Many people in the world who struggle from mental illness struggle alone in silence. People hesitate to seek help because they fear it will label them or turn all the fears that reside deep in their soul into reality. This is a story about my own experience with therapy and how even though I experienced the same doubts, in the end it changed my life.
My therapist was there for me during the darkest depths of my depression. She helped me get out of bed and back on track. She helped me get back on the train instead of tirelessly running behind it. However, after a few months we plateaued. I had some ups but I had many more downs. I felt like I was falling again but this time deeper into an abyss to a place I didn't even know existed, a breaking point in my sanity.
It was at that point I made a decision that my weekly sessions with my therapist (let's call her Meghan) were no longer serving a purpose. To be honest I had lost faith in therapy entirely. I chalked all my progress up to sheer luck. Meghan always talked about therapy being "a process" that took time to work. She said that I needed to "have faith in it and in her."

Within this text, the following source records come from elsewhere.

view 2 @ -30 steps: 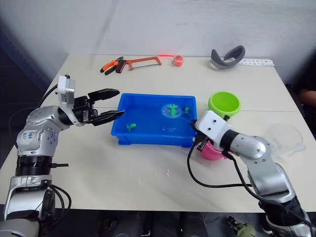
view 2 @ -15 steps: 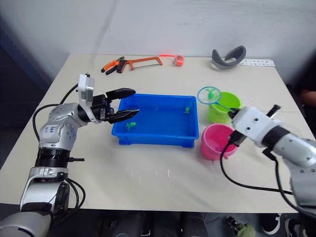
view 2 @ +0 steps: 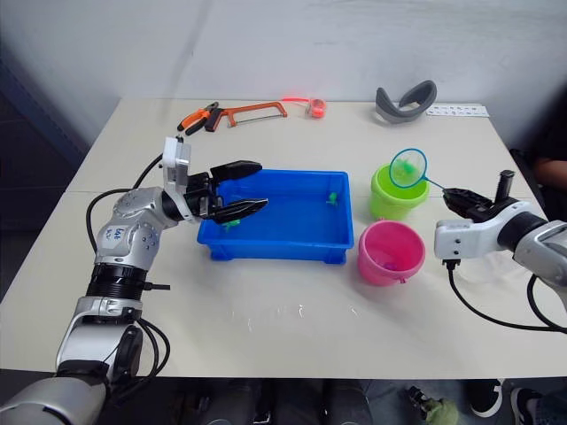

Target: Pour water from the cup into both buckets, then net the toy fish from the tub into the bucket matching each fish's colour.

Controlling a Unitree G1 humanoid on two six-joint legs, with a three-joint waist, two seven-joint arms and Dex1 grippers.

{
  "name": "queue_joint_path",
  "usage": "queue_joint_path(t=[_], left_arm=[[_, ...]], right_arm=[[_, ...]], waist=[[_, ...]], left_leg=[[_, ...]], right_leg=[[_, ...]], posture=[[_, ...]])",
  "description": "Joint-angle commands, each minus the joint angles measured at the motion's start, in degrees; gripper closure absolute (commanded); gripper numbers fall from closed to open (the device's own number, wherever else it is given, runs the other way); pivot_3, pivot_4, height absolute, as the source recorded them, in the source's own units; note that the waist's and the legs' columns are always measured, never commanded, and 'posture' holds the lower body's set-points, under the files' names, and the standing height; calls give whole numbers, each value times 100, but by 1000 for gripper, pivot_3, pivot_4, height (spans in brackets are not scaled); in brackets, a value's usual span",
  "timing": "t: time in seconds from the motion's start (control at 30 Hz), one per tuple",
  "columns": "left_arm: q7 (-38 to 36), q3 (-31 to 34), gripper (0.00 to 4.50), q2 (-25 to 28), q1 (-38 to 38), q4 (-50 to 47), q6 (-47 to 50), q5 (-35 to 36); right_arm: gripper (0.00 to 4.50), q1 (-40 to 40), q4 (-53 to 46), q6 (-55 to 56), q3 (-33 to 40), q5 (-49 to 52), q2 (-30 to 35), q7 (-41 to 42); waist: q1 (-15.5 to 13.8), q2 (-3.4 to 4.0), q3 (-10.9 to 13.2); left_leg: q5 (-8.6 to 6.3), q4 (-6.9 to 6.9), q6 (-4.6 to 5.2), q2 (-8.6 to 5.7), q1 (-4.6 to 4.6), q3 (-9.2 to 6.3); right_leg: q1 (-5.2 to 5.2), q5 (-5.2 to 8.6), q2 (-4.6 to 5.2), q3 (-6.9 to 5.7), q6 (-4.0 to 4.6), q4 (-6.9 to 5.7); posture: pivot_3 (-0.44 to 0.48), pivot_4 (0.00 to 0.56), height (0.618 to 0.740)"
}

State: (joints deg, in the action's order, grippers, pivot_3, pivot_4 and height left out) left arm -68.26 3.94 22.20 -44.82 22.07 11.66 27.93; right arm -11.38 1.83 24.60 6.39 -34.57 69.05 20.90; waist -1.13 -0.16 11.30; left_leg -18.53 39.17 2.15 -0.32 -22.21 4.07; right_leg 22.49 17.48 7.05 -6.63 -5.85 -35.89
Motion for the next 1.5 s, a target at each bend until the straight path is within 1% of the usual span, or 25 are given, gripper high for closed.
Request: queue_joint_path(t=[0.03, 0.07, 0.2, 0.43, 0.57, 0.63, 0.7, 0.83, 0.93, 1.13, 1.37, 1.5], left_arm=[[36, 60, 58, -40, -102, -77, -96, 25], [42, 63, 58, -50, -99, -75, -96, 28], [36, 65, 58, -75, -113, -41, -117, 19], [26, 78, 58, -92, -180, 60, -174, 8], [15, 78, 58, -107, -218, 138, -216, -1], [10, 83, 58, -105, -230, 168, -228, -1], [8, 80, 58, -113, -247, 213, -244, -7], [-5, 66, 58, -147, -297, 324, -285, -17], [-22, 57, 58, -169, -328, 372, -304, -22], [-17, 93, 58, -164, -330, 412, -342, -21], [16, 107, 58, -167, -284, 418, -373, -19], [17, 112, 58, -169, -285, 462, -396, -19]], right_arm=[[4500, -323, 375, 176, -129, -644, 262, -506], [4500, -386, 509, 232, -242, -893, 338, -676], [4500, -522, 901, 387, -513, -1188, 459, -840], [4500, -748, 852, 572, -675, -1726, 605, -1447], [4500, -831, 909, 655, -717, -2086, 742, -2037], [4500, -931, 954, 680, -695, -2111, 712, -2265], [4500, -1031, 1006, 702, -845, -2395, 744, -2489], [4500, -1081, 1337, 750, -1236, -2680, 718, -2441], [4500, -1159, 1406, 801, -1402, -2832, 748, -2631], [4500, -1304, 1441, 728, -1280, -2629, 845, -2655], [4500, -980, 1260, 616, -1220, -2589, 854, -2784], [4500, -1008, 1293, 664, -1310, -2626, 883, -2730]], waist=[[0, 0, 0], [-7, 0, 0], [-17, 0, 0], [-1, 2, 0], [-3, 2, 1], [-2, 2, 1], [-2, 2, 0], [-6, 2, 0], [-9, 2, 1], [8, 4, 1], [11, 4, 1], [2, 4, 1]], left_leg=[[0, 0, 0, 0, 0, 0], [0, 0, -1, 0, 0, 0], [0, 0, -1, 0, -4, -4], [1, 0, -3, 1, -3, -2], [2, 0, -4, 3, -4, -3], [2, 0, -4, 3, -4, -2], [2, 0, -5, 3, -4, -2], [2, 0, -5, 4, -4, -2], [2, 0, -5, 4, -6, -3], [4, -1, -8, 8, -6, -1], [4, -1, -10, 11, -6, 0], [4, -1, -10, 10, -6, 0]], right_leg=[[0, 0, 0, 1, 0, 0], [0, 0, 0, 1, 0, 0], [-2, 0, -1, 2, 0, 4], [0, 0, -5, 2, 0, 2], [0, 0, -7, 14, 1, 2], [0, 0, -8, 17, 1, 2], [0, 0, -10, 18, 1, 3], [0, 0, -17, 29, 1, 3], [1, 0, -18, 33, 0, 6], [4, 0, -26, 32, 1, 4], [4, 0, -28, 34, 1, 4], [3, 0, -28, 33, 1, 4]], posture=[[0, 150, 740], [0, 150, 740], [0, 150, 740], [0, 150, 740], [0, 150, 740], [0, 150, 740], [0, 150, 740], [0, 150, 740], [0, 150, 740], [0, 150, 740], [0, 150, 740], [0, 150, 740]])
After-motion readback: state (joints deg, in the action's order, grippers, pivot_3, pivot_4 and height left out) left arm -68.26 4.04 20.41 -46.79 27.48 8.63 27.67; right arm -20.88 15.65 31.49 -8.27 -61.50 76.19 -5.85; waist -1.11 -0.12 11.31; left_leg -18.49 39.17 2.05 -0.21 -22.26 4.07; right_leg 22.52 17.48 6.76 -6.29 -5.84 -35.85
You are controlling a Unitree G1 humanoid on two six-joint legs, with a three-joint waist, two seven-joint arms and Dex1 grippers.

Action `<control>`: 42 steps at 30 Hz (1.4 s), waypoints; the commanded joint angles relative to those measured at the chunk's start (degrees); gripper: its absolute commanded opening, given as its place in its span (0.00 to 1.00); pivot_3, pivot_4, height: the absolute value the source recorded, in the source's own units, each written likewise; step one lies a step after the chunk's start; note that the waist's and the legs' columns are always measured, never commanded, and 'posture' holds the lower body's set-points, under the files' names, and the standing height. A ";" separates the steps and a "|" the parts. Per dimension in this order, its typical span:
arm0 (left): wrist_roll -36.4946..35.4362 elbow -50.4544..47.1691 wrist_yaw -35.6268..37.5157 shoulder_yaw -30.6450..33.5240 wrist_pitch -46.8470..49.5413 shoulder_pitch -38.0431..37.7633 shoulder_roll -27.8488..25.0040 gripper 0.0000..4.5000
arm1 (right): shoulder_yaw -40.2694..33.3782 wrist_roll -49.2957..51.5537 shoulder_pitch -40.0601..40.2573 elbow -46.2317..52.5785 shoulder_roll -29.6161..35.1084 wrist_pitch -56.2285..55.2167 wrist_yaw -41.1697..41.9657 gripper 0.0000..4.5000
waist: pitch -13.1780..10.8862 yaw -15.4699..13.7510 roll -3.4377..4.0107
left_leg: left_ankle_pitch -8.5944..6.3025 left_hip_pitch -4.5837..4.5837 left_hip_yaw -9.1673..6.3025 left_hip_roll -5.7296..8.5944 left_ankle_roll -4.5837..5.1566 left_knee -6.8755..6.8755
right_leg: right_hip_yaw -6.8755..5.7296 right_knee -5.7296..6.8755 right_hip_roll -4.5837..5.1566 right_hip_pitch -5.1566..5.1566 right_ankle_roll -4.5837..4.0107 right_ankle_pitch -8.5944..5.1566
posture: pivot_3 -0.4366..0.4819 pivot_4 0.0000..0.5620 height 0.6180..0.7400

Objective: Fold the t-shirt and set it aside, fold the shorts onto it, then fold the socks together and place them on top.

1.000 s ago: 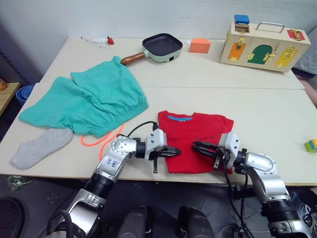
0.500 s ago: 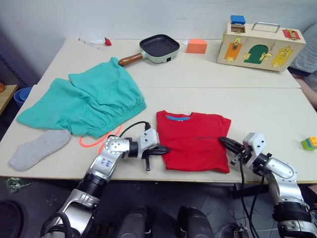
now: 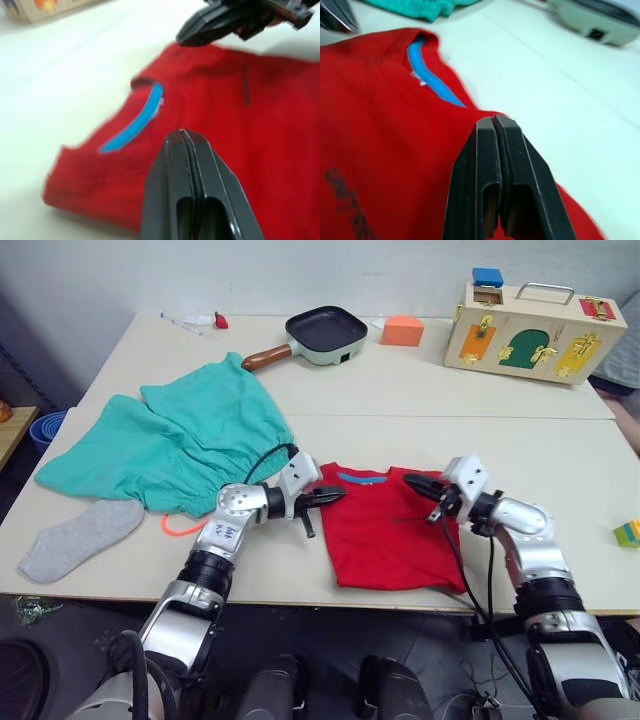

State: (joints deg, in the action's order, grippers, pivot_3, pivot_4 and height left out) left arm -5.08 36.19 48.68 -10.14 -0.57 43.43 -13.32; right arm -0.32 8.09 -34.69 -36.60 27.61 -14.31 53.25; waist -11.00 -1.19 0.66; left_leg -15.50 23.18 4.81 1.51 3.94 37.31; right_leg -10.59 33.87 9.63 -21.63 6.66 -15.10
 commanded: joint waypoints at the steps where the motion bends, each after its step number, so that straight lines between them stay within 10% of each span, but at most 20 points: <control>1: 2.94 5.31 -2.97 -0.25 -3.28 2.18 0.67 0.00 | -0.19 -1.32 -3.70 -7.30 -0.79 -2.88 -1.00 0.01 | 0.00 0.05 -0.01 | 0.00 0.02 0.05 0.01 0.01 -0.01 | -0.03 -0.06 0.00 0.00 0.00 0.00 | 0.48 0.27 1.00; 14: 3.33 7.07 -5.90 2.06 -5.59 0.71 -0.10 0.00 | -7.00 -0.78 -7.38 -25.25 4.40 -7.49 -6.17 0.01 | 0.00 1.13 -0.01 | -0.02 -0.12 0.11 0.00 -0.01 0.02 | 0.32 0.02 0.02 0.03 0.01 0.08 | 0.48 0.27 1.00; 20: -6.79 -0.19 1.92 7.56 -8.37 -1.78 1.12 0.00 | -14.61 12.39 -4.73 -13.53 4.92 -1.06 6.15 0.01 | -0.01 1.47 0.01 | -0.01 -0.09 0.13 -0.04 0.00 -0.03 | 0.33 -0.04 0.00 0.00 0.01 0.09 | 0.48 0.27 1.00; 34: -25.80 -42.52 20.13 9.37 10.46 -24.78 -15.62 0.89 | -9.99 29.34 11.02 19.70 28.06 79.71 12.74 0.97 | -0.06 1.43 0.14 | -0.74 -0.01 0.23 -0.32 -0.20 0.18 | 0.43 -0.46 0.34 -0.07 -0.06 0.05 | 0.48 0.27 1.00; 42: -26.24 -48.02 20.55 11.80 10.12 -32.44 -19.47 1.00 | -3.00 30.29 6.06 20.36 19.96 94.14 7.76 1.00 | 0.03 1.26 0.00 | -0.79 -0.07 0.32 -0.56 -0.36 0.26 | 0.48 -0.40 0.13 -0.09 -0.10 0.03 | 0.48 0.27 1.00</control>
State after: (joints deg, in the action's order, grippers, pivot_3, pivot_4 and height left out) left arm -30.48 -9.02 68.89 0.21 10.32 11.76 -32.23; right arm -7.24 37.28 -30.22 -17.75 50.32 76.46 61.89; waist -10.97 0.07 0.65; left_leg -16.32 23.11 5.15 0.91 3.54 37.57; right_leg -10.10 33.45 9.71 -21.72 6.55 -15.07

In my worst days of existence I did the exact opposite of that. I lost hope in her process, in her and in therapy all together. Just like that I walked away from it all.
Let's fast forward to March of this year. I was beginning to feel better. I was finally digging myself out of the hole I was so deeply buried in.
Like pieces of a jigsaw puzzle everything was starting to come together and that's when it happened. I was accepted into Physician Assistant School, a goal that I had been working towards for the past two years. I should have been overjoyed. However I didn't feel elated by my acceptance at all. I actually felt like I was going to vomit right at my desk as I read the email.
In order for me to explain this I need to go back many months before to those "pointless" sessions with Meghan. Something we were always working on was that, in her opinion, I had an unrealistic vision of needing to have my entire life figured out by the age of twenty-three. I thought if I didn't then it meant that I was a failure.
Meghan felt the extreme pressure I was placing on myself was only aggravating my anxiety. She expressed to me that when parts of my "plan" would fail, which they did, it would only exacerbate my depression. I acknowledged this but I didn't agree with her. I didn't think there was anything wrong with my thought process. "Of course I need to have everything figured out," I would say. "Why?" She would inquire. I would just shrug and reply, "I don't know, I just need to."
Back to my office and my wave of nausea as I read my acceptance letter to PA school. The timing couldn't be more ironic or should I say, more perfect. One day recently I woke up and realized that I didn't need to have it all figured out. It was okay to not know what I wanted yet. I shouldn't sacrifice my happiness to just live out a vision I conjured up in my head. That's exactly what PA school was. It wasn't my dream, it was something I convinced myself was my dream to fit into my life plan that I had so meticulously laid out at the age of twenty-two; as if I knew anything back then and honestly I still don't. But what I did know was that I didn't want to be a PA and I had no idea what I wanted to do. However for the first time in my life I was content with that. I was no longer afraid of the unknown.
It was then I realized I didn't just wake up one day with this epiphany. These were Meghan's words, her suggestions. It was like she could predict my future. Her process worked. I finally let go of the very thing at the root of my anxiety and depression. I was finally free to explore life with no fear or regrets.
But what took so long? An extended release "drug" is the best way I can describe it. You take it and expect it start working immediately. That's what we all want these days, instant results. But it doesn't work that way, especially with therapy. In the words of Meghan it's a process and it takes time to see results. Similar to finally feeling the effects of that extended release pill pumping through your bloodstream hours later, long after you thought it had failed.
This may be one of the reasons why people think therapy does not work. They are coming in for a quick fix, a Band-Aid to put over their problems. That's what I was looking for, but I can tell you that's not how it works. It's a process that therapists know works but can only hope that you as a patient will have enough faith in them to believe and see it through.
I didn't have that faith. I'll admit I had up and walked away and then months later all the results from all that hard work I thought was for nothing came pouring in like a euphoric rush.
So what I am asking is before you write off going to see a therapist or giving up halfway through just please show up and try to hang in a little longer. It's a long process and I know it's a hard process. However it's a process I swear to you works and if you give it a chance it will change your life.